**Aim of the exercise:** Please copy exactly the lines that run from the start of the entries to the line containing "For holes, rely on the even-odd rule.", inclusive.

**Supplied entries:**
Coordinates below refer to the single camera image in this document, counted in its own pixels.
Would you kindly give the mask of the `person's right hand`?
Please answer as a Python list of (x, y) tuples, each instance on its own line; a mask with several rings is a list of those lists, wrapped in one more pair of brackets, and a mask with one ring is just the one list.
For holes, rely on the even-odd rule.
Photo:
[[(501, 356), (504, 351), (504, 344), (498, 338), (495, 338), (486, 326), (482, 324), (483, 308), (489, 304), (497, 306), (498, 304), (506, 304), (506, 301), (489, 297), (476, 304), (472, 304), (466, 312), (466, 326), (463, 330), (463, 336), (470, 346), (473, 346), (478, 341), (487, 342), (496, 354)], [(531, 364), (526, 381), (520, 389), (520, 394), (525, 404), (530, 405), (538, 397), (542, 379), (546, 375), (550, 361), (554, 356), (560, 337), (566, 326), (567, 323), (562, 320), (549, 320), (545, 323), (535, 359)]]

**Exercise solution:**
Coordinates below refer to the single camera image in this document, counted in its own pixels.
Would you kindly give the mask of the `person's right hand`?
Please answer as a Python list of (x, y) tuples, each instance on its own line; a mask with several rings is a list of those lists, wrapped in one more pair of brackets, and a mask with one ring is just the one list.
For holes, rely on the even-odd rule.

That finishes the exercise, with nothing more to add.